Preclinical trials have shown that zika virus can inhibit the spread of prostate cancer, suggesting its potential use in treating the disease.
However, a new study by researchers at the State University of Campinas (UNICAMP) in São Paulo State, Brazil, shows that zika can trigger a persistent inflammatory process in healthy epithelial cells and damage the male reproductive system.
The researchers analysed the effects of the virus on tumour cells and healthy cells, reporting their findings in an article published in the Journal of Proteome Research.
After the 2015 zika outbreak in Brazil, a group at UNICAMP led by Professor Rodrigo Ramos Catharino began studying zika’s effects on biofluids such as saliva, serum and semen, as well as investigating whether prostate cells could act as a viral reservoir.
In 2019, they discovered that inactivated zika viruses could be used to treat not only nerve tumours, such as glioblastoma, but also prostate cancer.
Although other studies had suggested that zika easily replicates in healthy prostate epithelial cells and human prostate adenocarcinoma cells, more research was needed to analyse the mechanisms of persistent infection by the virus and its consequences for the metabolism of cells.
“We set out to compare the two phenotypes, tumoural and normal, since both are present in prostate cancer, and we needed to know how harmful infection could be,” said Jeany Delafiori, first author of the article and currently a research assistant at the European Laboratory of Molecular Biology (EMBL) in Germany.
The study, which was supported by FAPESP, was the first to use an in vitro prostate cell model in a metabolomic assay – an analysis of all products of the metabolism of infection by zika.
Infected normal prostate epithelial cells (PNT1a) and adenocarcinoma cells (PC-3) were extracted, ionised and infused into a high-resolution mass spectrometer, a device that identifies compounds via molecular weight determination and determines the structure and chemical properties of molecules.
A statistical analysis of the data was based on exposure for five, ten and 15 days after infection.
“We observed the effects on the PC-3 cells for the first five days and checked our findings against those of previous studies that pointed to anticancer action,” Delafiori said, noting especially the antiproliferative lipidic alterations.
More of these cells died as exposure progressed.
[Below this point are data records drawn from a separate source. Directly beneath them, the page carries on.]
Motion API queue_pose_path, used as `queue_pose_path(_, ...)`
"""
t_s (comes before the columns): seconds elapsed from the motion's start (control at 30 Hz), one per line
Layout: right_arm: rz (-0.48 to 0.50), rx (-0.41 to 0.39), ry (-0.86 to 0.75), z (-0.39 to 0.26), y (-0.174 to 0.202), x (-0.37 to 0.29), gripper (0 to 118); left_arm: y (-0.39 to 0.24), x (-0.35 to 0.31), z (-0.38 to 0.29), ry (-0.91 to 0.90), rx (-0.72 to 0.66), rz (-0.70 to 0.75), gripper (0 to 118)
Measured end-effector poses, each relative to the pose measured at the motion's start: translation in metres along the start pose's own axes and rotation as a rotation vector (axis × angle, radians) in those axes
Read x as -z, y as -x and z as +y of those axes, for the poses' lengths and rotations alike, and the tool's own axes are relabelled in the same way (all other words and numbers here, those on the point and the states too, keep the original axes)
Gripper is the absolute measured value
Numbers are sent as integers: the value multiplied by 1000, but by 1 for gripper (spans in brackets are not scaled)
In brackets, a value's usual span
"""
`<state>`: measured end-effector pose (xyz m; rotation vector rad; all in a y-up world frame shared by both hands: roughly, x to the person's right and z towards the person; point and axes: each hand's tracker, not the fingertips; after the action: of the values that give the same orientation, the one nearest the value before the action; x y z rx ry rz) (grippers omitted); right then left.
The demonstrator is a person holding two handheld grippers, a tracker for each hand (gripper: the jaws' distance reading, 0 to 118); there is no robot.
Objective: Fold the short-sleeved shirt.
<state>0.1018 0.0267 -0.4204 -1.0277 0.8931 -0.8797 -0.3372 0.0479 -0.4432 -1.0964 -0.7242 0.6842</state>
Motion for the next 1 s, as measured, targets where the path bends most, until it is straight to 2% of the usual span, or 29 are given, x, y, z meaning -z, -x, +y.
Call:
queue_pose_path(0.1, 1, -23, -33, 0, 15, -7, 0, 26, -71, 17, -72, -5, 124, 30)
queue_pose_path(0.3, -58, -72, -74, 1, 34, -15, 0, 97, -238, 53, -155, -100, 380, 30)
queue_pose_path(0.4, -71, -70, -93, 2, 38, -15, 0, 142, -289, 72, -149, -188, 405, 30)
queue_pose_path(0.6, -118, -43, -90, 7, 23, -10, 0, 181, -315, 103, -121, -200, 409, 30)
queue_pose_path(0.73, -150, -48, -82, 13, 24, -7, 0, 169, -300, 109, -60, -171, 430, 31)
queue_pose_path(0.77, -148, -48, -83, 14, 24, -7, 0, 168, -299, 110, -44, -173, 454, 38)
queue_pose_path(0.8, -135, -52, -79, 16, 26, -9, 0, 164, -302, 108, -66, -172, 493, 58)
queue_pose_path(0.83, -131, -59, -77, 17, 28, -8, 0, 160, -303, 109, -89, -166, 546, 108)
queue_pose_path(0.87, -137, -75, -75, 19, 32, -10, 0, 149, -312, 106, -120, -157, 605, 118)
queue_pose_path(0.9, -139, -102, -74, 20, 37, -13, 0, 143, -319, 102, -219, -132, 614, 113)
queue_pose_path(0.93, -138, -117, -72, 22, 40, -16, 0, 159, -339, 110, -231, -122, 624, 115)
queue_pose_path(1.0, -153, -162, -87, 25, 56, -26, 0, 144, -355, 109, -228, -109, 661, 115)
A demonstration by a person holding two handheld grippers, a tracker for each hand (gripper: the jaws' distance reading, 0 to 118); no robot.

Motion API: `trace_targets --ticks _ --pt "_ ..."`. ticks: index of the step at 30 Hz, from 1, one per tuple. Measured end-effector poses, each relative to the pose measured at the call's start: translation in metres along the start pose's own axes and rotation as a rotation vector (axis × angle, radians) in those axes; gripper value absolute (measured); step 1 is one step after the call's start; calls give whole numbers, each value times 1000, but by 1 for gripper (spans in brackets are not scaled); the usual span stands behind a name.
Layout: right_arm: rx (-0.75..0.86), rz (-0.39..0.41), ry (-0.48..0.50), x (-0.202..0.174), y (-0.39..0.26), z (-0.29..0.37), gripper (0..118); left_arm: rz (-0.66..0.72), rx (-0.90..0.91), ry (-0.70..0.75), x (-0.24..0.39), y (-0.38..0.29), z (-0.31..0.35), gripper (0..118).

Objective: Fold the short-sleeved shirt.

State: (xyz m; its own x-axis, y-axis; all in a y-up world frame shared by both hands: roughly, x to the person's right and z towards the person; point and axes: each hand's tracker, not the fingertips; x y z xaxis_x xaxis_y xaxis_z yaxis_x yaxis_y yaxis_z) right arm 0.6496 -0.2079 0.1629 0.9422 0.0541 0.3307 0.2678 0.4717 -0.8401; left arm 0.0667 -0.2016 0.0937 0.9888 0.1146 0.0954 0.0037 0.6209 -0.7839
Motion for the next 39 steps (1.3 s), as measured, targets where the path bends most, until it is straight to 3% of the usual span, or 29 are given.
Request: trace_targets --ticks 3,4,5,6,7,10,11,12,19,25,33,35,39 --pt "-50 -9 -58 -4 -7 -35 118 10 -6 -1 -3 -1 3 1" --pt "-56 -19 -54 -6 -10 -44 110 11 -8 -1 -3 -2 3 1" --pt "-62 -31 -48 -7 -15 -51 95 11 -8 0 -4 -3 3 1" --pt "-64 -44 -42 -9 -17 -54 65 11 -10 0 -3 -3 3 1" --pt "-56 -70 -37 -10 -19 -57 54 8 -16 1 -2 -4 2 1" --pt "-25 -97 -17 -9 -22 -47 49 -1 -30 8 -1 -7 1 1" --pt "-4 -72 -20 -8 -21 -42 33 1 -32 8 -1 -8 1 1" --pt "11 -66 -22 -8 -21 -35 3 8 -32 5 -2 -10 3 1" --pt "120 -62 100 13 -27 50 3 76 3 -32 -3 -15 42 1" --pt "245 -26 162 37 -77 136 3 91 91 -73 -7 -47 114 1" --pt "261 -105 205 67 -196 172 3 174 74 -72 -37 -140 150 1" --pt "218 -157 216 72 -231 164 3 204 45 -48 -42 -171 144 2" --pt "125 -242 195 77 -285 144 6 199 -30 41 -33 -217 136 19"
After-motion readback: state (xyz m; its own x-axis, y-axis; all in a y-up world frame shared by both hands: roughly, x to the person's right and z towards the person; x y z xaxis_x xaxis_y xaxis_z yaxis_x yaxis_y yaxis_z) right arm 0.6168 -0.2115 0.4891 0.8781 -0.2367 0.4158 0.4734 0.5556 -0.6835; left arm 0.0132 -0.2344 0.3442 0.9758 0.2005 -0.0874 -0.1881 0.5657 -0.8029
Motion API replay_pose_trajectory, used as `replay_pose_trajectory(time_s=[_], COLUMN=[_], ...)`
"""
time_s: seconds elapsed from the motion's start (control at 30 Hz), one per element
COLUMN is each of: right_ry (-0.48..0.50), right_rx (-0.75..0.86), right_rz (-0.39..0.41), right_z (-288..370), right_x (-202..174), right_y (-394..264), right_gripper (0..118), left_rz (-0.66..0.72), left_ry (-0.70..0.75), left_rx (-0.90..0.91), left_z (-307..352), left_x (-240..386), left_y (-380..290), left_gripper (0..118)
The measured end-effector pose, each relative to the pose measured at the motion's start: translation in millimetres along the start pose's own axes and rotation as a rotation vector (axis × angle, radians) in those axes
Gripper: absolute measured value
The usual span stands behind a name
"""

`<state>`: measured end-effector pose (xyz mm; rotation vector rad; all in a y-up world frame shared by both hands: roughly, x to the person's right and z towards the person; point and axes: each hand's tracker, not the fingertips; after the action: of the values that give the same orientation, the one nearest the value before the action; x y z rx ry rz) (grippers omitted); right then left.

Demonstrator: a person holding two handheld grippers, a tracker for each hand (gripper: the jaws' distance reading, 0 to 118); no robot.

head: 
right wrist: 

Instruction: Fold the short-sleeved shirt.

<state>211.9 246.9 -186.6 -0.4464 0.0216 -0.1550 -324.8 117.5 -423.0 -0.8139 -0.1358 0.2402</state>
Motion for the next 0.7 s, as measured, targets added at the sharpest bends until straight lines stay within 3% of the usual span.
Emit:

“The results could serve as the basis for treatment of prostate cancer,” Catharino said.
In the case of PNT1a cells, infection by zika led to noteworthy metabolomic alterations, especially regarding glycerolipids, fatty acids and acylcarnitines during the longest period of infection.
According to the authors, these effects could be linked to an increase in oxidative stress metabolites associated with carcinogenesis, such as dityrosine, aminotyrosine and hydroxyguanosine, so that long-term treatment itself could cause a recurrence of prostate cancer, and prolonged infection would contribute to its malignancy by subjecting cells to even more stress.
Having shown that zika virus can act on prostate cancer cells, the researchers must now conduct more studies to investigate its effects on similar cells in order to confirm the discovery and analyse metabolic and replication-related factors.
Although the finding that zika can have carcinogenic effects on healthy prostate epithelial cells could have been considered a setback, the researchers concluded that it was positive.
“All these questions were relevant in the initial stage of our research, so that future patients who opt for treatment of this kind in future have all the necessary information,” Catharino said.